En cuanto a la competencia de los recursos fósiles, Irena plantea la necesita de adoptar sistemas que mejor representen los costos de la utilización de estas fuentes, incluyendo el daño a la salud humana, el medio ambiente local y las consecuencias de las emisiones de gases de efecto invernadero y el cambio climático en la macroeconomía.

Debido a los beneficios ambientales y al abaratamiento de costos en las tecnologías de generación y producción, son cada vez mayores los países que buscan incrementar la participación de las energías renovables en sus respectivas matrices energéticas.

 

Según un estudio de la Agencia Internacional de la Energía Renovable (Irena, por sus siglas en inglés), Estados Unidos es uno de los que mejores perspectivas tiene en el mundo, teniendo el potencial para más que triplicar la participación de estas fuentes en el consumo final, pasando del 7.5% registrado en el año 2010 a una proyección del 27% en el 2030.

 

Actualmente, el uso de las energías renovables en Estados Unidos está destinado al mercado eléctrico, biocombustibles y biomasa para la calefacción en edificios y la industria manufacturera.

 

Tan solo en el sector eléctrico la participación de las renovables puede alcanzar un 50% del total del parque de generación en este país, además de jugar un papel mucho más relevante en el suministro de combustibles para los sectores de manufactura, edificios y transporte con los autos eléctricos.

 

“Estados Unidos tiene el potencial para liderar la transición global a las energías renovables.
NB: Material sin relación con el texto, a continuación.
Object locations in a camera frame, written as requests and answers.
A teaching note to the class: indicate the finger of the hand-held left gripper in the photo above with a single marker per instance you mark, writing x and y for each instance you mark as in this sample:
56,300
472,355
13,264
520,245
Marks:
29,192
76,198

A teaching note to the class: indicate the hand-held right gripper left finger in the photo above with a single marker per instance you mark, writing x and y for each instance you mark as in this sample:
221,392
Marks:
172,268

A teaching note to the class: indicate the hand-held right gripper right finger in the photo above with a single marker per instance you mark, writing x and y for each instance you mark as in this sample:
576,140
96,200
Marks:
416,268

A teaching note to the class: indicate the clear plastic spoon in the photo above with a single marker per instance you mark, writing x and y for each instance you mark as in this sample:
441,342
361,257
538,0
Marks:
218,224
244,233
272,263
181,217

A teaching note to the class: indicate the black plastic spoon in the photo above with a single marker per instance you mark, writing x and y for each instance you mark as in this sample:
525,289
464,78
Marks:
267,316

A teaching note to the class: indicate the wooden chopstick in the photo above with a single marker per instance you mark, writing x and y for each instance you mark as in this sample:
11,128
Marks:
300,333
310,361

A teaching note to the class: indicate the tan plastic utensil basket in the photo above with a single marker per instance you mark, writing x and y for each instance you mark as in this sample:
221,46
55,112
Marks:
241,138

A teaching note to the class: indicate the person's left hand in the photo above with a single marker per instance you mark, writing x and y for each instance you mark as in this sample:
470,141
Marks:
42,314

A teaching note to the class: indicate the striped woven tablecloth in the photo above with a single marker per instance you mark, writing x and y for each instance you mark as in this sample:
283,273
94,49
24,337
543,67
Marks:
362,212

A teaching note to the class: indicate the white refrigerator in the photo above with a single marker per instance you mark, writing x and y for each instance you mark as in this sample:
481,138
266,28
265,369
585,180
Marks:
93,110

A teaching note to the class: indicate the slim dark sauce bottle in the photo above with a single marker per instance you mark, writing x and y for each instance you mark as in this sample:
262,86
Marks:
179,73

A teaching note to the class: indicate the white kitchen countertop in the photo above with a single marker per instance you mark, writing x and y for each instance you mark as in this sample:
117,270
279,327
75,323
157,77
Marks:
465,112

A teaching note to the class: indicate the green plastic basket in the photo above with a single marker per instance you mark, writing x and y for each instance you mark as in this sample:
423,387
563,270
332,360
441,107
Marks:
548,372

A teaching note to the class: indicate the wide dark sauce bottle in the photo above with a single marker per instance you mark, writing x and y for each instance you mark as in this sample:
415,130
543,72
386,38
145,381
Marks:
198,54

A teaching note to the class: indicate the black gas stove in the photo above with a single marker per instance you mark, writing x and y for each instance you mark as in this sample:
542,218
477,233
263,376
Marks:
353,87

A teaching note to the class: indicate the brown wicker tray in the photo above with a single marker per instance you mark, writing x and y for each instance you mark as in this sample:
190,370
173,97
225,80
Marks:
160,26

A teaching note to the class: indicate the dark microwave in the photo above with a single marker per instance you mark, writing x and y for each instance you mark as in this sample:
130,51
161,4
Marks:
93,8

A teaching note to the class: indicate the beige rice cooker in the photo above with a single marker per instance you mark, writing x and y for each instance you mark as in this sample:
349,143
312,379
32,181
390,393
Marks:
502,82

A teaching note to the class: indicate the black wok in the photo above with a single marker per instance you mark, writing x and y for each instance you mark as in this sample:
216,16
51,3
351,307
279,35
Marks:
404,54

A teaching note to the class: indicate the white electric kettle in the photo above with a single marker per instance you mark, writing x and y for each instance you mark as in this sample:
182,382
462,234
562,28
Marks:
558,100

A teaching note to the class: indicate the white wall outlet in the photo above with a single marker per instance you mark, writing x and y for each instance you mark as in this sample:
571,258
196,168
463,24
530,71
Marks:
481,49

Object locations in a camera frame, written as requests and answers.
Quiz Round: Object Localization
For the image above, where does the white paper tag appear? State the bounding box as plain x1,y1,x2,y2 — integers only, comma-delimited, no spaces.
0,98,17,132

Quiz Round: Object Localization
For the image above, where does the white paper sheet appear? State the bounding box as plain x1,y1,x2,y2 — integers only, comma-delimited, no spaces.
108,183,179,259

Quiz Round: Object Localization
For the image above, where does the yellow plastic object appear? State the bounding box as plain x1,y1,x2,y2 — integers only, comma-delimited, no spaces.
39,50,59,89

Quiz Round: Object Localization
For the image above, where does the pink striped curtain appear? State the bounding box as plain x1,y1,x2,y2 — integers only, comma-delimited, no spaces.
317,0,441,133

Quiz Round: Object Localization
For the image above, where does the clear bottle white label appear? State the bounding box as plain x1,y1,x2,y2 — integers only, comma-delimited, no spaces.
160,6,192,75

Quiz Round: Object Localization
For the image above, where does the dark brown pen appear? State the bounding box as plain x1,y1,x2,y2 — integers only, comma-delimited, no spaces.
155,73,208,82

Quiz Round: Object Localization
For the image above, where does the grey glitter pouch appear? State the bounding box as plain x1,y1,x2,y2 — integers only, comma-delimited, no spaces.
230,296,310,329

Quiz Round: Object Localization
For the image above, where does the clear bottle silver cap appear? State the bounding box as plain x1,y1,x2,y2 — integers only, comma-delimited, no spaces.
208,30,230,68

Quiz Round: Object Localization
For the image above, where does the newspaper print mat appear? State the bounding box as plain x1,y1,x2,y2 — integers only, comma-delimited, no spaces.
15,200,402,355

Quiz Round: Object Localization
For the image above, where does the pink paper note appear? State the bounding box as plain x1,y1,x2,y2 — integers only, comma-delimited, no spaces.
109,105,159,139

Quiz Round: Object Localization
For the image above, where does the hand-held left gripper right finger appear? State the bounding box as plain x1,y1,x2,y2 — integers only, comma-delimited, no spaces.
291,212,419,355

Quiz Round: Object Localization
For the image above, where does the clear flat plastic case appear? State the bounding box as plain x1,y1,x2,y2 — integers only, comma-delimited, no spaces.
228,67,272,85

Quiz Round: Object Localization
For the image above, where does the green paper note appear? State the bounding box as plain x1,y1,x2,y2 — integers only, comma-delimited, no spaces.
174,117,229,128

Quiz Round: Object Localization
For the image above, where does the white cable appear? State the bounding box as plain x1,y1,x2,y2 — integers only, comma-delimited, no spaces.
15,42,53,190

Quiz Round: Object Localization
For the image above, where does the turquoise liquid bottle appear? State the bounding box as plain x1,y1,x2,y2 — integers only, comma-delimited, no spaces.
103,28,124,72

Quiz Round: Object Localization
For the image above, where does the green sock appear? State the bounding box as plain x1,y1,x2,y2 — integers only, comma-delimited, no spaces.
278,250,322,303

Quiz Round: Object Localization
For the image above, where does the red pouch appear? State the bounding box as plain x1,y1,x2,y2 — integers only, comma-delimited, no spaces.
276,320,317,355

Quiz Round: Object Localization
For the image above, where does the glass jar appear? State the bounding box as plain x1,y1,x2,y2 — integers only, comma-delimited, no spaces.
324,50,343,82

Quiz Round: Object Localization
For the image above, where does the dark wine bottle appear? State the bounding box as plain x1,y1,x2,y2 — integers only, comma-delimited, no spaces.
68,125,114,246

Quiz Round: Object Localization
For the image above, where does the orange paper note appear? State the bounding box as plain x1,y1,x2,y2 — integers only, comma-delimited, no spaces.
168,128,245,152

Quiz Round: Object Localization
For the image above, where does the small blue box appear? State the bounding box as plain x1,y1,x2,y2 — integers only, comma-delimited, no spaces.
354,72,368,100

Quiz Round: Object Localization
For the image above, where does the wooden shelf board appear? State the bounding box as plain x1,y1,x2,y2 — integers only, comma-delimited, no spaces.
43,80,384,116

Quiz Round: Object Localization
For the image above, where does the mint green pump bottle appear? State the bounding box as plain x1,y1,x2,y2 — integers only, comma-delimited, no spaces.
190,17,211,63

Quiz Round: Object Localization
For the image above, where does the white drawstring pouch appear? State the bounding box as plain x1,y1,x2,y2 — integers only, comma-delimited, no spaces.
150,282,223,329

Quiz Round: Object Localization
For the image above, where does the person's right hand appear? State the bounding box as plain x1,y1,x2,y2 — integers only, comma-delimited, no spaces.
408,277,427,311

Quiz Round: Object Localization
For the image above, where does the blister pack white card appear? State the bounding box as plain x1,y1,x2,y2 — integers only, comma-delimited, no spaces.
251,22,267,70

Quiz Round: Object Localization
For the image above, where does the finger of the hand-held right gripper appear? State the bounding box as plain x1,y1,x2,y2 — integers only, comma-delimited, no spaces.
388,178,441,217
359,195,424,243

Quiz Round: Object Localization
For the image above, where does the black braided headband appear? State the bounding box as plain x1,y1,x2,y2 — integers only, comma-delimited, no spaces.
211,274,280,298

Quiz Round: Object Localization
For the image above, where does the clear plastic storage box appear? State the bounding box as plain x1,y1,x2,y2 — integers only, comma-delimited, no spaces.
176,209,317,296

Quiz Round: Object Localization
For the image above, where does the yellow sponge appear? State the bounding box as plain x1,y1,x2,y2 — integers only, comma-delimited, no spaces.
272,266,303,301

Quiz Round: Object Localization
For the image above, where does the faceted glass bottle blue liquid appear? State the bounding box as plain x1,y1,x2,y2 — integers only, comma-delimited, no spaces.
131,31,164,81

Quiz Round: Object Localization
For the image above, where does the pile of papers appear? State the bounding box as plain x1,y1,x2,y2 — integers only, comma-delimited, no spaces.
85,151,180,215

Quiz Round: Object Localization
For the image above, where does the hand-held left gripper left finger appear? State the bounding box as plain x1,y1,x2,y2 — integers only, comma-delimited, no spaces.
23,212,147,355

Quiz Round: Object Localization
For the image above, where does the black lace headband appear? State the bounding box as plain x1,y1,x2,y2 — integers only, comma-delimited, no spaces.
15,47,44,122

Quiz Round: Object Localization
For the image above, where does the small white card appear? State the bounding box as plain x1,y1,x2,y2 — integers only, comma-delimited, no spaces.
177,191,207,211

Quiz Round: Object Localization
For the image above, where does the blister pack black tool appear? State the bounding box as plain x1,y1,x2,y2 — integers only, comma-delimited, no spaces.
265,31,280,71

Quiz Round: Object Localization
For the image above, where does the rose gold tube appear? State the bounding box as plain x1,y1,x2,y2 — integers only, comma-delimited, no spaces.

Posee uno de los mejores recursos eólicos, solar, geotérmicos, agua y biomasa del mundo”, destaca el estudio.

 

Las proyecciones de Irena para el 2030 señalan que la energía eólica será la principal fuente renovable de consumo en Estados Unidos, superando a la hidroenergía que es actualmente la de mayor uso.

 

Otra fuente que también tendrá un gran impulso es la generación fotovoltaica que se prevé aumentará en 60 veces la potencia instalada del 2010.

 

De concretarse el desarrollo de este potencial para el 2030, este país será el segundo mayor consumidor de energías renovables, después de China, con un 13% de participación del total a nivel mundial.

 

Políticas y condiciones

Para Irena la implementación de adecuadas políticas de apoyo a este sector y el uso y mejoras adecuadas de las tecnologías existentes, viabilizará el rol de los Estados Unidos como centro de desarrollo de las energías renovables.

 

Asimismo, la cultura de innovación, las abundantes oportunidades de financiación, un sector empresarial emprendedor y una fuerza laboral altamente calificada, coadyuvarán al incremento sustancial en la ejecución acelerada y eficiente de proyectos.

 

Datos del estudio indican que para alcanzar este incremento en la generación, se requerirá una inversión promedio anual de $us 86 mil millones hasta el año 2030.

 

Mientras que los beneficios esperados de esta transición a las renovables se traduce en un ahorro para la economía estadounidense, valorado entre $us 30 mil millones y $us 140 mil millones por año, gracias a la creación de empleos, mejoras en la salud humana, así como la reducción de las emisiones de dióxido de carbono (CO2) de este país por casi un tercio.

 

“Sin un salto a una política amplia y sistemática, Estados Unidos tiene el riesgo de quedarse bastante corto para desarrollar este potencial”, advierte Irena.

 

Uno de los puntos importantes es la creación de una política de apoyo al mercado de energías renovables con una visión consistente, predecible y a largo plazo, que permita la atracción de inversiones en redes de transmisión y la logística para los proyectos de biomasa.

 

Además, pese a que Estados Unidos tiene un conocimiento avanzado de las energías renovables, se requiere ampliar los programas de sensibilización y sus beneficios entre fabricantes, instalador y usuario.

 

De la misma manera en innovación, al ser un país líder en esta materia, debe continuar apoyando el desarrollo de nuevas tecnologías y las mejoras de las ya existentes, lo cual se traducirá en eficiencia en la generación y la reducción de costos.

 

En cuanto a la competencia de los recursos fósiles, Irena plantea la necesita de adoptar sistemas que mejor representen los costos de la utilización de estas fuentes, incluyendo el daño a la salud humana, el medio ambiente local y las consecuencias de las emisiones de gases de efecto invernadero y el cambio climático en la macroeconomía.